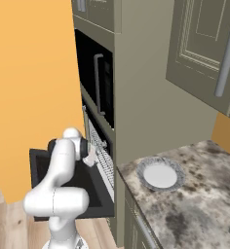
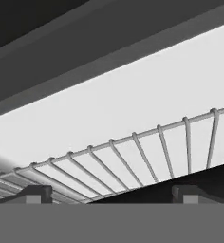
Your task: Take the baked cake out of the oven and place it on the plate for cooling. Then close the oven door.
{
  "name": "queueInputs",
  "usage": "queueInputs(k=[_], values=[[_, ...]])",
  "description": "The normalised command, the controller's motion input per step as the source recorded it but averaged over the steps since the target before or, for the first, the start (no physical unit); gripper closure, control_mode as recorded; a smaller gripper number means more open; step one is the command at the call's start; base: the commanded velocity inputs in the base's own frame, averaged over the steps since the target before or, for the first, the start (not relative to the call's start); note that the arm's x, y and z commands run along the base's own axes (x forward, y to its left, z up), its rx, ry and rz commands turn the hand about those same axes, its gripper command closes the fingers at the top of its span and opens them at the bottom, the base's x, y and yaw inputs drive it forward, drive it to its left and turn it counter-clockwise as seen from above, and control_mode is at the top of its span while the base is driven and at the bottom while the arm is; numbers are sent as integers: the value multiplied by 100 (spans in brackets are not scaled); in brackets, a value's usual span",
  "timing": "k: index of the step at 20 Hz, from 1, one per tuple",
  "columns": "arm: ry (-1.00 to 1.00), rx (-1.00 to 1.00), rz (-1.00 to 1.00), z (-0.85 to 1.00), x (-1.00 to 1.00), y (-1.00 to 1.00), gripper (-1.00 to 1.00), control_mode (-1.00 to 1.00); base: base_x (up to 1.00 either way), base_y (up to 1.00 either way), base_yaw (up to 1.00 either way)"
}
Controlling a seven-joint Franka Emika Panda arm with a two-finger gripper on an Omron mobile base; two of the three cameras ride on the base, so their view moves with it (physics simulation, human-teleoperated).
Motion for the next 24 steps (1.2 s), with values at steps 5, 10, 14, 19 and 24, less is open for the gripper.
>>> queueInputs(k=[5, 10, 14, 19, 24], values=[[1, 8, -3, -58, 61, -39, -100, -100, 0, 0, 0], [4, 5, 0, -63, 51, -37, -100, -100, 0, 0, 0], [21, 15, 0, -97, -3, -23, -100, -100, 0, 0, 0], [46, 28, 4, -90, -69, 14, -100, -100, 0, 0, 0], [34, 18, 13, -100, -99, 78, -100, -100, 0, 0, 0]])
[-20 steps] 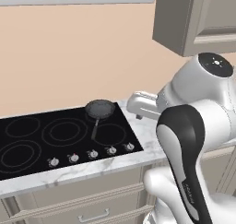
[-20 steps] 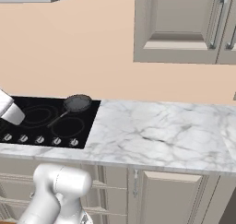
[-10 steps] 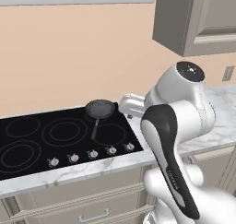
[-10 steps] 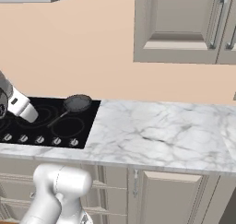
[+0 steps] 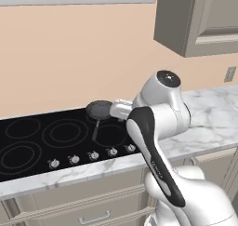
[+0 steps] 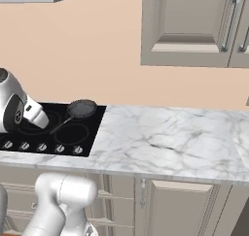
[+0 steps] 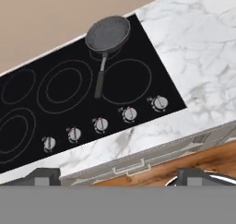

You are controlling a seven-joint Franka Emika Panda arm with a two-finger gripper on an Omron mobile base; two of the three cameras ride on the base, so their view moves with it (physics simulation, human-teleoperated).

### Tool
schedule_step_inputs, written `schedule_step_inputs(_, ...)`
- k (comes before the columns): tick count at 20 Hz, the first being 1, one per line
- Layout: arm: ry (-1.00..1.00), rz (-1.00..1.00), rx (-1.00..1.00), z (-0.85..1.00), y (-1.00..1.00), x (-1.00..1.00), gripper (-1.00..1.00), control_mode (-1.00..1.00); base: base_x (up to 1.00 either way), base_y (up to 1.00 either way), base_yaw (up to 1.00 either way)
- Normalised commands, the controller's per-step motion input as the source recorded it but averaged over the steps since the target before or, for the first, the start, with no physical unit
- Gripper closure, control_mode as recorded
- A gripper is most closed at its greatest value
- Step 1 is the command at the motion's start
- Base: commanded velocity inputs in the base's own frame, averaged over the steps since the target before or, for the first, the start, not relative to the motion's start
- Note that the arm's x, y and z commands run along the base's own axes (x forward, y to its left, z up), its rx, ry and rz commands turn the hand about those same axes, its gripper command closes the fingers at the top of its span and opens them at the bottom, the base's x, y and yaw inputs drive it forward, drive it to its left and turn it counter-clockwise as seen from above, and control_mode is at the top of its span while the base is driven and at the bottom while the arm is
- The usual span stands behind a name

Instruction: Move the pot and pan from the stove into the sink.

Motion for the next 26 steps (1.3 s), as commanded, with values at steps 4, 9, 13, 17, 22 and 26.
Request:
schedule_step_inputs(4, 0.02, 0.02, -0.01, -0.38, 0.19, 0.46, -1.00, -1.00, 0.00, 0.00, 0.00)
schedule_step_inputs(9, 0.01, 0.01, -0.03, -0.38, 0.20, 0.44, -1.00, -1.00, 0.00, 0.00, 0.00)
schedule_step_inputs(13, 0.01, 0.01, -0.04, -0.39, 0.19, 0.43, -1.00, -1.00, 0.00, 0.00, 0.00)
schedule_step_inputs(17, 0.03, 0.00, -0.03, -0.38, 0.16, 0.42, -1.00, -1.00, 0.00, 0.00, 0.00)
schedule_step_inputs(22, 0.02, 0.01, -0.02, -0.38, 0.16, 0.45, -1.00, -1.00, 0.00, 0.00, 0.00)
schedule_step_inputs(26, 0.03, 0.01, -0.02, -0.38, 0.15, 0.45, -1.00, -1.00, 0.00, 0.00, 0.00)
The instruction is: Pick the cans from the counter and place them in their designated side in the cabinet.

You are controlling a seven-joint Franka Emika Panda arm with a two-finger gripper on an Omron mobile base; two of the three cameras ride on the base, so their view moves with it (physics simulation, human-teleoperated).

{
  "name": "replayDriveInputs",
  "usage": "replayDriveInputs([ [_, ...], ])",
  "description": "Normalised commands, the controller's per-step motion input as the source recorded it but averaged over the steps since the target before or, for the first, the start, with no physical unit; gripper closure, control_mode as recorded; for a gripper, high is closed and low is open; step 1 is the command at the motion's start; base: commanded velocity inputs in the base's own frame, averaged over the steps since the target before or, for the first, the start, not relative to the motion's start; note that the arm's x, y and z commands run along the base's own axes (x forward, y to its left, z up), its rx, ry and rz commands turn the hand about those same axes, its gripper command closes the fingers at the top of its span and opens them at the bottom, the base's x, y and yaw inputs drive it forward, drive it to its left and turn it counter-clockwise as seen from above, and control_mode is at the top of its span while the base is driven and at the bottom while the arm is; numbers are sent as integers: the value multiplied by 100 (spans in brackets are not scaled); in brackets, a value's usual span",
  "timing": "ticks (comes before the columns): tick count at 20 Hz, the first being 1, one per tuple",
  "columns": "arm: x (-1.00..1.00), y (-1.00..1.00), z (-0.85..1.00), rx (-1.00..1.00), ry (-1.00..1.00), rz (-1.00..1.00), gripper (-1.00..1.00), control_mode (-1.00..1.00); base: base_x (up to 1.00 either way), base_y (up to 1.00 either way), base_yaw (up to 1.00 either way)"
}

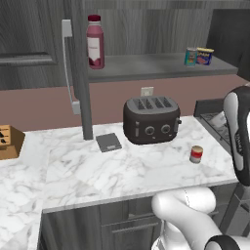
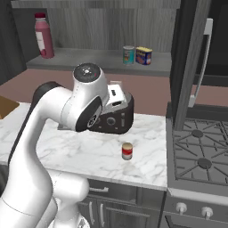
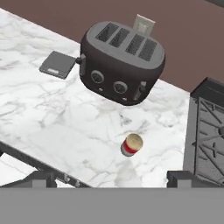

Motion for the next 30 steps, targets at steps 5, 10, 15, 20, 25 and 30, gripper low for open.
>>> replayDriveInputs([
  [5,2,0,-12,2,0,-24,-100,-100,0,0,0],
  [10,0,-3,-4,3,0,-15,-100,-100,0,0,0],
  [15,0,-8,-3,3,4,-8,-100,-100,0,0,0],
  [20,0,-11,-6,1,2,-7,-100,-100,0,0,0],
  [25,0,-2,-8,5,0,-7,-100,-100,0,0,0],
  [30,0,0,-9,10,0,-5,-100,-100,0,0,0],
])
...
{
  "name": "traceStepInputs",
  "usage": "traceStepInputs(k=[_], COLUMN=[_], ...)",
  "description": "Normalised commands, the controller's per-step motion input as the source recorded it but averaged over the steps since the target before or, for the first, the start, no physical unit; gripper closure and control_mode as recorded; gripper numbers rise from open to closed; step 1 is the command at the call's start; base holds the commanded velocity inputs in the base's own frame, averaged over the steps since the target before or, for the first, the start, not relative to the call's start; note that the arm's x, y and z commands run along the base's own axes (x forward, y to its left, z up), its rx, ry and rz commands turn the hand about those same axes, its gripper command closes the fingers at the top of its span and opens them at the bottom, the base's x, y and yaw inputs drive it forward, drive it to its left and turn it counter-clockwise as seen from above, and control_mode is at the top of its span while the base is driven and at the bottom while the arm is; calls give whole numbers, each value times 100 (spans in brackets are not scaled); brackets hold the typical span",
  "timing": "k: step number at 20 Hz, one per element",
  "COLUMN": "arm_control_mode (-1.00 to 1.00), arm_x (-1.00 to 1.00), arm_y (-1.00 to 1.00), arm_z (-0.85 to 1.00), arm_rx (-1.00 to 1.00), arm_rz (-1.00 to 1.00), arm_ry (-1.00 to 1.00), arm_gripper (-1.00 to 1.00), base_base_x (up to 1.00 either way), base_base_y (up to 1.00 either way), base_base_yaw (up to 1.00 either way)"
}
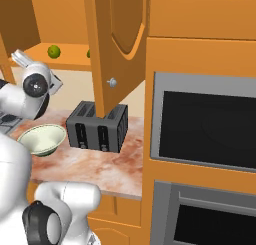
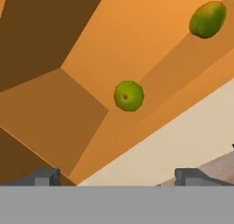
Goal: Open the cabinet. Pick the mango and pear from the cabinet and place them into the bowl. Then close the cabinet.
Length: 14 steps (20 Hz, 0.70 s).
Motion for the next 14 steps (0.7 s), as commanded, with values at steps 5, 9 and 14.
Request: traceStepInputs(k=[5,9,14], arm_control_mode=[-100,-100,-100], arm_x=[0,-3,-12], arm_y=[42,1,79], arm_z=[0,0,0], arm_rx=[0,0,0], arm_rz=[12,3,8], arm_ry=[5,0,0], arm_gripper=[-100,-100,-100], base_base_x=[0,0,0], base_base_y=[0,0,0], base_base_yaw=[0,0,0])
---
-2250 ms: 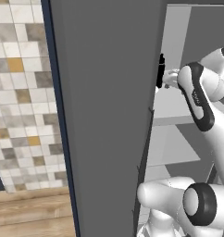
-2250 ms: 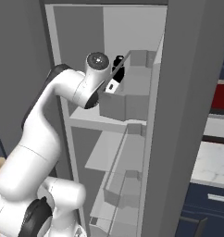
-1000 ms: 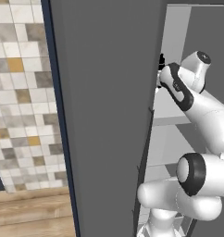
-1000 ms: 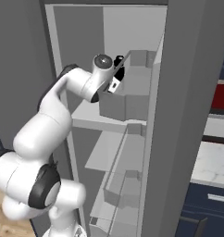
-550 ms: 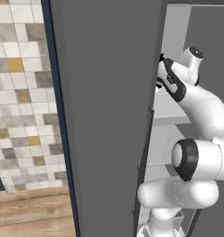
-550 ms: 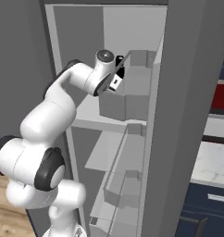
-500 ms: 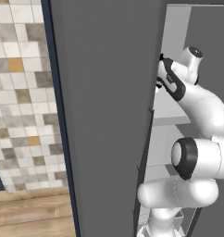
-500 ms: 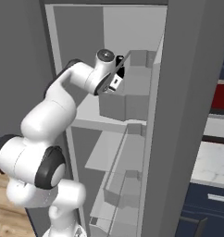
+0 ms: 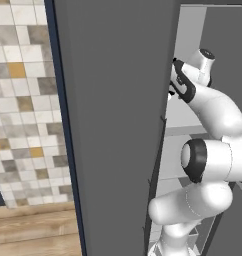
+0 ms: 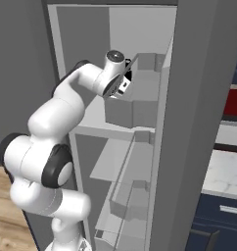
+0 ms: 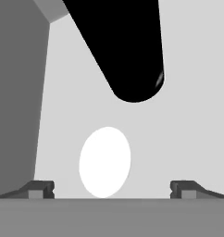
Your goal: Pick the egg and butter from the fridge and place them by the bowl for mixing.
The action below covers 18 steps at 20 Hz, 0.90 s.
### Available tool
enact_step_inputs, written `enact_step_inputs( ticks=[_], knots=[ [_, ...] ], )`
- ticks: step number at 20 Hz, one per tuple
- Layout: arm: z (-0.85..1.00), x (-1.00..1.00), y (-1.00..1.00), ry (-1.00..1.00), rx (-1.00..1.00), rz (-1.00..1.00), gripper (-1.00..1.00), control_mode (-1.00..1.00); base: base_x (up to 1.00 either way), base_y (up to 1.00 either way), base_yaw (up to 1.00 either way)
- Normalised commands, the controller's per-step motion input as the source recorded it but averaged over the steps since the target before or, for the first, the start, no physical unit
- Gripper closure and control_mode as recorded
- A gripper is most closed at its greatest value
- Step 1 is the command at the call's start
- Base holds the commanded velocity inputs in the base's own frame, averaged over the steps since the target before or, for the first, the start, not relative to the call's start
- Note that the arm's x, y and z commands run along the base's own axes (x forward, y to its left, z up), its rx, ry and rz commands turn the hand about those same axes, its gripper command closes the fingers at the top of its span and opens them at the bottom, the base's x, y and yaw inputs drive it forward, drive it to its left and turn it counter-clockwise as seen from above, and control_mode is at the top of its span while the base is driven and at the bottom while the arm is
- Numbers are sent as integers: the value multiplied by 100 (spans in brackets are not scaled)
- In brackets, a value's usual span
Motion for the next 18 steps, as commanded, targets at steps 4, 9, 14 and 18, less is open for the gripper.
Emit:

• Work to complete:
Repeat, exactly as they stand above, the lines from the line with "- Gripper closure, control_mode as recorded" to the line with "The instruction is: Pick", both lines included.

• Solved problem:
- Gripper closure, control_mode as recorded
- A gripper is most closed at its greatest value
- Step 1 is the command at the motion's start
- Base: commanded velocity inputs in the base's own frame, averaged over the steps since the target before or, for the first, the start, not relative to the motion's start
- Note that the arm's x, y and z commands run along the base's own axes (x forward, y to its left, z up), its rx, ry and rz commands turn the hand about those same axes, its gripper command closes the fingers at the top of its span and opens them at the bottom, the base's x, y and yaw inputs drive it forward, drive it to its left and turn it counter-clockwise as seen from above, and control_mode is at the top of its span while the base is driven and at the bottom while the arm is
- The usual span stands behind a name

Instruction: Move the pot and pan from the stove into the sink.

Motion for the next 26 steps (1.3 s), as commanded, with values at steps 4, 9, 13, 17, 22 and 26.
Request:
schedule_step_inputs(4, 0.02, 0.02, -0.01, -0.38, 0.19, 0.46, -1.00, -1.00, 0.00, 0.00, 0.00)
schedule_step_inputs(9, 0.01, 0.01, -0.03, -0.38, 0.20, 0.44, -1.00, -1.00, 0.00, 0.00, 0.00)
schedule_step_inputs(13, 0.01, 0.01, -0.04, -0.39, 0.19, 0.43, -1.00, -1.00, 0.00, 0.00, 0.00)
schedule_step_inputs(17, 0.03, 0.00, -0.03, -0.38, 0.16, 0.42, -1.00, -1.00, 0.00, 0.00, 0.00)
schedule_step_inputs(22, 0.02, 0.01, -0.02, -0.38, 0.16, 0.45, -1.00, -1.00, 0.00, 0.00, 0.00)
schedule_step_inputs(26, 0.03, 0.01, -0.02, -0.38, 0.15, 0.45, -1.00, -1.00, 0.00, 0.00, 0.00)
The instruction is: Pick the cans from the counter and place them in their designated side in the cabinet.

This answer is complete as it stands.